Britain said on Thursday it was preparing new legislation to rewrite its Brexit commitments on Northern Ireland but denied it was breaching its treaty obligations to the European Union.

The bill is expected next week, possibly Monday, and would trigger unilateral changes to the so-called Northern Ireland Protocol, despite objections from Brussels and most of Belfast’s political parties.

Ireland’s Foreign Minister Simon Coveney said opposition to Britain’s tactics had “hardened” in EU capitals and asked whether it was “serious about a negotiated settlement,” Irish media reported.

The UK says the bill is needed to fix trade distortions in Northern Ireland, left in a unique position by Brexit, and bring the province’s biggest pro-British party back into the power-sharing government.

Prime Minister Boris Johnson’s cabinet has approved the plan and only some final drafts remain, his spokesman told reporters.

“Yes, we are convinced that the draft law is lawful under international law,” added the spokesman.

Prime Minister Michael Gove denied Johnson wanted to divert attention after narrowly surviving a no-confidence vote within his own party by mollifying Brexit hardliners in the Conservative backbenches.

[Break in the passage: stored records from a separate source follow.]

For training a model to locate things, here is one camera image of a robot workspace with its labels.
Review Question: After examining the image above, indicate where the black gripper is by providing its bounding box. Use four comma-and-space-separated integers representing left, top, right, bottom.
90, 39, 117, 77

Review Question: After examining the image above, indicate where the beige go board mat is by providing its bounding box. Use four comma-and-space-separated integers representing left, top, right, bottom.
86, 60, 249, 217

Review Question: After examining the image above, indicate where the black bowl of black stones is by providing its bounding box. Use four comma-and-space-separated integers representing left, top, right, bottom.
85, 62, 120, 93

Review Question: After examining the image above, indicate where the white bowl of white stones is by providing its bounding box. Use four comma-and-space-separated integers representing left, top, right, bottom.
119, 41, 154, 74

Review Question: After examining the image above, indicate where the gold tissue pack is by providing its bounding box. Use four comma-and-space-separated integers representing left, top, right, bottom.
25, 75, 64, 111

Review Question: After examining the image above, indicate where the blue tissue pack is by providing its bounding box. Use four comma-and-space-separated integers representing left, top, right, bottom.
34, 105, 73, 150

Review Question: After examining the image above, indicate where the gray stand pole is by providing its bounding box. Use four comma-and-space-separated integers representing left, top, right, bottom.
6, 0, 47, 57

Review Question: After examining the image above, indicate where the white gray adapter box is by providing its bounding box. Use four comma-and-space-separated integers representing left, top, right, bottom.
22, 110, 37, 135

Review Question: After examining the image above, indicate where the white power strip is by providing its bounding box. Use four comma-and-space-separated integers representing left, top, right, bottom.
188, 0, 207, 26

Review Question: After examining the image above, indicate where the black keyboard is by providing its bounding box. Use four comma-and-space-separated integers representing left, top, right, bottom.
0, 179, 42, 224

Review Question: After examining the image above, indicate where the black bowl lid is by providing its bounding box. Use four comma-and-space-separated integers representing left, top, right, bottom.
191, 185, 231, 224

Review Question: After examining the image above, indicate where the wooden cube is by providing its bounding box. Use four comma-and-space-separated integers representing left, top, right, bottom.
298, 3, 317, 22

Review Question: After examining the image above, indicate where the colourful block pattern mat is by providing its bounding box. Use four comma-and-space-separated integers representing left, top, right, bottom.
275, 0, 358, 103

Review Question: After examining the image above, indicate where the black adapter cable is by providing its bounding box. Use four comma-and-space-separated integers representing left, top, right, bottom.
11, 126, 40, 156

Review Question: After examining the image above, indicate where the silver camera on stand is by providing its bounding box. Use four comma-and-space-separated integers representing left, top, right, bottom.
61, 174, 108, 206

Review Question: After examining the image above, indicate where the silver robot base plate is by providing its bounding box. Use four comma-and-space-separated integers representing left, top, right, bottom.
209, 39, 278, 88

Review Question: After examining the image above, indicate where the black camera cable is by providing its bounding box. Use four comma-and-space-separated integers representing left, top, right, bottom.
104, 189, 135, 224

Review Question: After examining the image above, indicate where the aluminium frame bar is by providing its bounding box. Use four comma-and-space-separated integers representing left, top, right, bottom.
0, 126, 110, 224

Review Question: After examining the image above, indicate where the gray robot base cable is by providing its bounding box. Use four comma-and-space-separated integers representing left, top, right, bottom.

“I don’t think it’s about starting a fight,” Gove said on BBC radio.

“It is absolutely right that we solve the problems with the Northern Ireland Protocol,” he said.

The Democratic Unionist Party (DUP) refuses to re-enter the provincial government unless protocol is revised.

Agreed as part of Britain’s Brexit divorce deal with Brussels, the protocol recognizes Northern Ireland’s status as a fragile post-war territory sharing the UK’s new land border with the EU.

It requires controls on goods arriving from England, Scotland and Wales to prevent them from entering the EU single market via the Republic of Ireland.

This has enraged the DUP, who say Northern Ireland’s status within the UK is in jeopardy.

The UK plans to do away with most checks, arguing that the higher priority is to ensure there is no return to a hard border between Northern and Southern Ireland, under a 1998 peace agreement.

The bill, which will repeal the protocol, would allow the UK to create a ‘green channel’ for UK traders to send goods to Northern Ireland without filing a customs declaration with the EU.

The EU would have access to more real-time data from the UK on the flow of goods and only companies planning to enter the single market via Ireland would have to make declarations.

The UK has promised “robust penalties” for any companies trying to abuse the new system, but would also lift the European Court of Justice’s oversight of the protocol – another red line for Brussels.

Britain also risks angering the United States, which helped negotiate the 1998 Good Friday Agreement.

But Northern Ireland Minister Brandon Lewis has briefed the US government along with officials in Dublin and Brussels to prepare the ground for the new law, Johnson’s spokesman said.